In recent years, Lithuania claims it has done much to address the Holocaust. The Lithuanian Parliament made 2011 the Year of Remembrance for Holocaust Victims. In July it agreed to pay €38 million ($53 million) in restitution for Jewish communal properties seized during the war. Events commemorating the Holocaust were planned for September in Vilna, including a procession on September 23 past the former gates of the Vilna Ghetto, followed by a ceremony at Paneriai Memorial Museum, a site where between 50,000 and 100,000 people, mainly Jews, were murdered. The Israeli minister of industry, trade and labor, Shalom Simhon, was scheduled to be among the speakers.

But Lithuanian Jews and some observers remain skeptical. They point to the fact that the Lithuanian Parliament also made 2011 the Year of Commemoration of the Defense of Freedom and Great Losses, honoring anti-Soviet fighters. Simon Gurevicius, executive director of the Lithuanian Jewish community, said some of those heroes are the same people who committed atrocities against Jews.

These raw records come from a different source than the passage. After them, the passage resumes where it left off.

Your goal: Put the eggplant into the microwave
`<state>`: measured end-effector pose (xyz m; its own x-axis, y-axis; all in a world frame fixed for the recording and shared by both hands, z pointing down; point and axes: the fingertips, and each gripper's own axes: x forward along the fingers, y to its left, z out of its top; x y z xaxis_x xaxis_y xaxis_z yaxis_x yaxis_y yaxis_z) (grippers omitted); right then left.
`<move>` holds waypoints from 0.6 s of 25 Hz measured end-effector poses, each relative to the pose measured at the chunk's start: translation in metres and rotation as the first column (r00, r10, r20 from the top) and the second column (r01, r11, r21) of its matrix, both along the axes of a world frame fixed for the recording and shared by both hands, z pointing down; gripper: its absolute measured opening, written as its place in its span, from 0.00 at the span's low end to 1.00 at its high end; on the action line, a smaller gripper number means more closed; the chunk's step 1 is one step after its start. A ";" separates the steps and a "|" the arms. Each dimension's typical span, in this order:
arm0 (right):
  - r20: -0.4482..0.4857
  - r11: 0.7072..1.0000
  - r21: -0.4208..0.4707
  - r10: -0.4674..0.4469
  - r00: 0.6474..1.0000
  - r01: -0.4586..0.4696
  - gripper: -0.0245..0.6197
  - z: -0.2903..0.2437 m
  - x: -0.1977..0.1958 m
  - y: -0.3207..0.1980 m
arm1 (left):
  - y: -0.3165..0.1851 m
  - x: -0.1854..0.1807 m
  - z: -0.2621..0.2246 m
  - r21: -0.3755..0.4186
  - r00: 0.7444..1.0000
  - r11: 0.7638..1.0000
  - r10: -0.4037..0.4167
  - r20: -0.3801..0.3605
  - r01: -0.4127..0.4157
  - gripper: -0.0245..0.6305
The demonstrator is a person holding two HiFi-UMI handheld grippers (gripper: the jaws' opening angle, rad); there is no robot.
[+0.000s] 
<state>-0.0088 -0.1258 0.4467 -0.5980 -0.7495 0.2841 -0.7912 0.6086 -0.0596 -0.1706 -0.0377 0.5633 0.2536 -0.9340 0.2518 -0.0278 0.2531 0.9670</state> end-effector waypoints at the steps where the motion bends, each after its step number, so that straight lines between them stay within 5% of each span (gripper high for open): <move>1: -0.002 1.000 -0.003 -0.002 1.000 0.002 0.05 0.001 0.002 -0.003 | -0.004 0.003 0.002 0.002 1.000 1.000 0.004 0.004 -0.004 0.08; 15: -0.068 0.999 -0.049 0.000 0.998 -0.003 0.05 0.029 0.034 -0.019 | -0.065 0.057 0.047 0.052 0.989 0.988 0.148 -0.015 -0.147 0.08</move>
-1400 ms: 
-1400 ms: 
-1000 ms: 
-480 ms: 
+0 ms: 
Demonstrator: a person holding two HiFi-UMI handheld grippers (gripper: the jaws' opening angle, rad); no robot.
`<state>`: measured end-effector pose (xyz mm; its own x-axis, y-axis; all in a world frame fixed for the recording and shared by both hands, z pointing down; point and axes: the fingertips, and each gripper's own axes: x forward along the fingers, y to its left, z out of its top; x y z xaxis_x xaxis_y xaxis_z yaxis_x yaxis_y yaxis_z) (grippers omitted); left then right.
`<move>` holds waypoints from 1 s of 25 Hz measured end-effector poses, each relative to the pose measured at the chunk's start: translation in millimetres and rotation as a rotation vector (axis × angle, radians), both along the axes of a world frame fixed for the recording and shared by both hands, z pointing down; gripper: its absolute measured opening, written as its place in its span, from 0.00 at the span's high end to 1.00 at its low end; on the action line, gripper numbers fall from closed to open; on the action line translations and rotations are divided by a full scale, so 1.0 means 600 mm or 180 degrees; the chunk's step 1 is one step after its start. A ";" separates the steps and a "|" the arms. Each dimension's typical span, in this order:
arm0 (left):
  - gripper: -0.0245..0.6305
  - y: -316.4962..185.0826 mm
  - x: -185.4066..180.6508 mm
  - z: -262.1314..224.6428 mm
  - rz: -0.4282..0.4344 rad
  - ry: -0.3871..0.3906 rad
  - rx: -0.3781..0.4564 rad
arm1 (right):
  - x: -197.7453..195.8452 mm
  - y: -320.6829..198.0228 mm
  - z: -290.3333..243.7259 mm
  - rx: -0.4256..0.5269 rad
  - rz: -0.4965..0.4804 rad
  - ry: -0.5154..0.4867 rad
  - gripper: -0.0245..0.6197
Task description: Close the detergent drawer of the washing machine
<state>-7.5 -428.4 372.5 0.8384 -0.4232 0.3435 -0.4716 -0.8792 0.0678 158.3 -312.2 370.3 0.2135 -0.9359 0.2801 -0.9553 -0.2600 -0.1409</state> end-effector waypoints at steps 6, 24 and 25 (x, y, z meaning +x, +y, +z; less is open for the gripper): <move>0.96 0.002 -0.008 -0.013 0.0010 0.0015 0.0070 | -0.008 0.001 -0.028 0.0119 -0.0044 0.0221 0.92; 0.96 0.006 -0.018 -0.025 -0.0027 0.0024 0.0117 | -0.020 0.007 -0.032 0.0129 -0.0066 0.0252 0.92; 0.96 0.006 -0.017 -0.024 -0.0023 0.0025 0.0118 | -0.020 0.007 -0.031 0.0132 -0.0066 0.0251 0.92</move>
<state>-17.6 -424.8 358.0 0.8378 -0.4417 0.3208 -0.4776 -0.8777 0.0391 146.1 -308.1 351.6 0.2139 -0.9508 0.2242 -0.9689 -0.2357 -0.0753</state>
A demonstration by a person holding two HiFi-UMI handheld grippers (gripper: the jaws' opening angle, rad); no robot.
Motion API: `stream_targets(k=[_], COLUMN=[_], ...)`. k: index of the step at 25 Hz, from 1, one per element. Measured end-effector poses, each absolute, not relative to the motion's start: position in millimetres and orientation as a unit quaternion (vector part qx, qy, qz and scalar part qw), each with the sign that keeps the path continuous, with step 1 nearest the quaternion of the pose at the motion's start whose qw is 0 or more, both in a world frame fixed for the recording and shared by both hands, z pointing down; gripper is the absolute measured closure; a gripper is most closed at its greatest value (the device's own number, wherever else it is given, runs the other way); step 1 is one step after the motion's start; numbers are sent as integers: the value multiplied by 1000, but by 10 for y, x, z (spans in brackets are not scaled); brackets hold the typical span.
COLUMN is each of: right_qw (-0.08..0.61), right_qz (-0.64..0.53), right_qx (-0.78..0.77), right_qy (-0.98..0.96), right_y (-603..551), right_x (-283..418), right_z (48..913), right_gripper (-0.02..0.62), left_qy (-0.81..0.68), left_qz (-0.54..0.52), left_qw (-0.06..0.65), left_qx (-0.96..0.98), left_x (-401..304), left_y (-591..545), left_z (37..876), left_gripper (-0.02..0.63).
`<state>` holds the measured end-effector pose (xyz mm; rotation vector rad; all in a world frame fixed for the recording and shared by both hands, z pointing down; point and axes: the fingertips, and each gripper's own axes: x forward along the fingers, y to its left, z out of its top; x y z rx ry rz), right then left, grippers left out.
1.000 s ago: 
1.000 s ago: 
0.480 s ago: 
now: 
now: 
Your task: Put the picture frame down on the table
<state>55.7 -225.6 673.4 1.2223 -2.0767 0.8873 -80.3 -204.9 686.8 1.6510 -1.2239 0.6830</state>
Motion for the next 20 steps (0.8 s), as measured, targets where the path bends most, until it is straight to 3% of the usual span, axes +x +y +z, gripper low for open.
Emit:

Many historians say that anti-Soviet paramilitary units played a role in such killings.

Dovid Katz, a former professor of Yiddish language, literature and culture at Vilnius University and a vehement critic of the Lithuanian government, spearheaded the protests. Katz was backed by, among others, Efraim Zuroff, director of the Simon Wiesenthal Center’s Jerusalem office, and Elan Steinberg, vice president of the American Gathering of Holocaust Survivors and Their Descendants.

Their opposition was outlined in an open letter to YIVO, written by Milan Chersonski, former editor of a Lithuanian Jewish newspaper, Jerusalem of Lithuania, and published in the Forverts, the Forward’s Yiddish-language sister publication, on September 16. Chersonski wrote that Ažubalis had not properly explained his alleged anti-Semitic remark, in which he reportedly claimed that Jews of Lithuanian origin were behind a proposed new citizenship law that would enable more of them to make Holocaust-era property claims. Chersonski also detailed widespread anti-Semitic sentiments and incidents in Lithuania.

Brent said he hoped to see the Lithuanian foreign minister at the YIVO concert. He said that opposition to Ažubalis had been instigated by “a group of highly disciplined and well-oiled fanatics” and then “whipped up into a froth by very irresponsible journalists.”

If Ažubalis cannot attend the opening of the event, Sarapinas said he would read “a greeting letter,” which the minister will draft. Asked about the charges of anti-Semitism against Ažubalis and about claims that anti-Semitism remains widespread in Lithuania, Sarapinas referred the Forward to a statement issued by the foreign ministry last year.

“Since the beginning of his political career,” read the statement, “[Ažubalis] has always spoken for historical justice with respect to the Lithuanian nation that had suffered the occupation and to all the other nations, which had suffered atrocities under the Communist and Nazi totalitarian regimes of the 20th century, including the Jewish nation.”